Anyway, sad story aside: I finally found almond flour so I can make macaroons! Pumpkin Spice Macaroons to be exact. I bought some pumpkin puree and pumpkin spice and I think I’m going to make them tomorrow. I hope they turn out okay.

I also finally found some boots that fit my calf and are very comfortable, from Meijer! They were on sale for $39, so I’m pretty happy. And I bought some of those skank headbands by Goody. They’ve got some like jelly plastic on one side that’s supposed to make them “slide proof” but they still slide off my head.

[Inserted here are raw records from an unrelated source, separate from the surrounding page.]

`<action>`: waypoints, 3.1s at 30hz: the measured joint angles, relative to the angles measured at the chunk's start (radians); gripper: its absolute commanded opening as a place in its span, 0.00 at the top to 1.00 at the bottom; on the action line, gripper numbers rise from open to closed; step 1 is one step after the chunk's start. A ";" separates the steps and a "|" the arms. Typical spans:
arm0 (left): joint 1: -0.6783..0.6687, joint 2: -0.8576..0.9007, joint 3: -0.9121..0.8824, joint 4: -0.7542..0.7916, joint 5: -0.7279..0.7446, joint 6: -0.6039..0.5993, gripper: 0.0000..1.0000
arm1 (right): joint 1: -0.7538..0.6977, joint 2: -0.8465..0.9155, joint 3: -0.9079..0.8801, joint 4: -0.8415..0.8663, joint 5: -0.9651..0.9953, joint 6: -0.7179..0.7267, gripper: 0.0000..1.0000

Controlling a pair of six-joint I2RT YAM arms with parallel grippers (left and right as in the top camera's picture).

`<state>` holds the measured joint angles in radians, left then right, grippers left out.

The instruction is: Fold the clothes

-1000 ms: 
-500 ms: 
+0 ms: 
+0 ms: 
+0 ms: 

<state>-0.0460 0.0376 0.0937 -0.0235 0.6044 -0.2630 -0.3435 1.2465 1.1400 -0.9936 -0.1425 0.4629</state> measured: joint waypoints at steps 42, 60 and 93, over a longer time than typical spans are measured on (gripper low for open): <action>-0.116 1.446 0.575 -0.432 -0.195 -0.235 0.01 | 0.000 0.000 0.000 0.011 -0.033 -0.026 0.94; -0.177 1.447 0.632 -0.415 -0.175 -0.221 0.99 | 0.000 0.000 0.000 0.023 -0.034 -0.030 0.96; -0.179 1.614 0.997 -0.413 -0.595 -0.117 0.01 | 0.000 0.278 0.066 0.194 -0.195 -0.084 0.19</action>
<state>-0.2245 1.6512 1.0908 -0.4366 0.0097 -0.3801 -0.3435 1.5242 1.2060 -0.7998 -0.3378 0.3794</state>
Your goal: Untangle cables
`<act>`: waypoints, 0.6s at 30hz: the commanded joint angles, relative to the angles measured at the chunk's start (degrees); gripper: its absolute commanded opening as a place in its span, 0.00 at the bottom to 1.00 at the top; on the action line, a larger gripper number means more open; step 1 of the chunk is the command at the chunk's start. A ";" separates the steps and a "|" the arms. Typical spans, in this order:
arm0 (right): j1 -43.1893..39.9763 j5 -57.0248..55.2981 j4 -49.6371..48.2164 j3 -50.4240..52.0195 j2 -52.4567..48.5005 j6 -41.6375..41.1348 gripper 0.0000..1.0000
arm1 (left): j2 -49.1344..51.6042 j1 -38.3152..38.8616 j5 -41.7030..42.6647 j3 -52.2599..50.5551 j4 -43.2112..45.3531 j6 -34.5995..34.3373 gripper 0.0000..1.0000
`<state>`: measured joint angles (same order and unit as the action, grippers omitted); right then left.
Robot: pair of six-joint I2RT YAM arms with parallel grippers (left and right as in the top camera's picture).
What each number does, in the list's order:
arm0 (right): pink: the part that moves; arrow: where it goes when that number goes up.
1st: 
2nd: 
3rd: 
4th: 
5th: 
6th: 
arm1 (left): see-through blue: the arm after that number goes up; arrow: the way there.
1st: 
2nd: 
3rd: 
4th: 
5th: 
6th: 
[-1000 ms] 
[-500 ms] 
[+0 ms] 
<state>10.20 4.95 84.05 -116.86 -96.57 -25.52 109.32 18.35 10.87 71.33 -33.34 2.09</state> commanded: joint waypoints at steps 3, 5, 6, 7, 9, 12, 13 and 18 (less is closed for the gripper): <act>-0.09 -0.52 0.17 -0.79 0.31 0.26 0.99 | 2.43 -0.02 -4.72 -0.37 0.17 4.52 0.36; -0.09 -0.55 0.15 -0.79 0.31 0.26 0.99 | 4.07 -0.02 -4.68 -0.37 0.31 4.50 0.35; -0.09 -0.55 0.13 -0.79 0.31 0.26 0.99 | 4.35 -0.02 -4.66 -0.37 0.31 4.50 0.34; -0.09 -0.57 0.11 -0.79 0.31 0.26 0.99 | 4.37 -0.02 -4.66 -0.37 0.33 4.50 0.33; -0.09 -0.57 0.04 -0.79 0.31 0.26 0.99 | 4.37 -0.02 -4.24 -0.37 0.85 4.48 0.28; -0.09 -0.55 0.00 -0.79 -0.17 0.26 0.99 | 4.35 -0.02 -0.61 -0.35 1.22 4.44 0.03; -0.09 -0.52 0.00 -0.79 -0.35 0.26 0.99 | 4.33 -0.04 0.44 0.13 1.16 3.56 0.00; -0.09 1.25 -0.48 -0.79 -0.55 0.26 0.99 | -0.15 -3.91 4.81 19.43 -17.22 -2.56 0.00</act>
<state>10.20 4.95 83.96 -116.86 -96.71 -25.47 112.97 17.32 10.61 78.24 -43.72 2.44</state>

Just not as quickly.

This is what Goody Skanky Headbands look like.

I also stopped by Target earlier today and bought some Christmas ornaments and new tinsel for our tree. And tonight I got some deliciously stinky cheese from Whole Foods and White Chocolate Vanilla coffee from Big Lots. Speaking of coffee, I indulged in some Starbucks at Target today. I got their Pumpkin Spice Latte. It was quite delicious and worth the nearly $5 I spent on it. That was probably my…5th time I’ve ever gotten Starbucks hahaha. I have a somewhat interesting story with Starbucks. The first time I had Starbucks was in Amsterdam and it wasn’t even coffee – it was a delicious sandwich. I think the same was true for the second time, in Chicago. I got a sandwich and a yogurt parfait. It wasn’t until my 3rd time, also in Chicago, in the morning, that I finally got a caramel frappucino.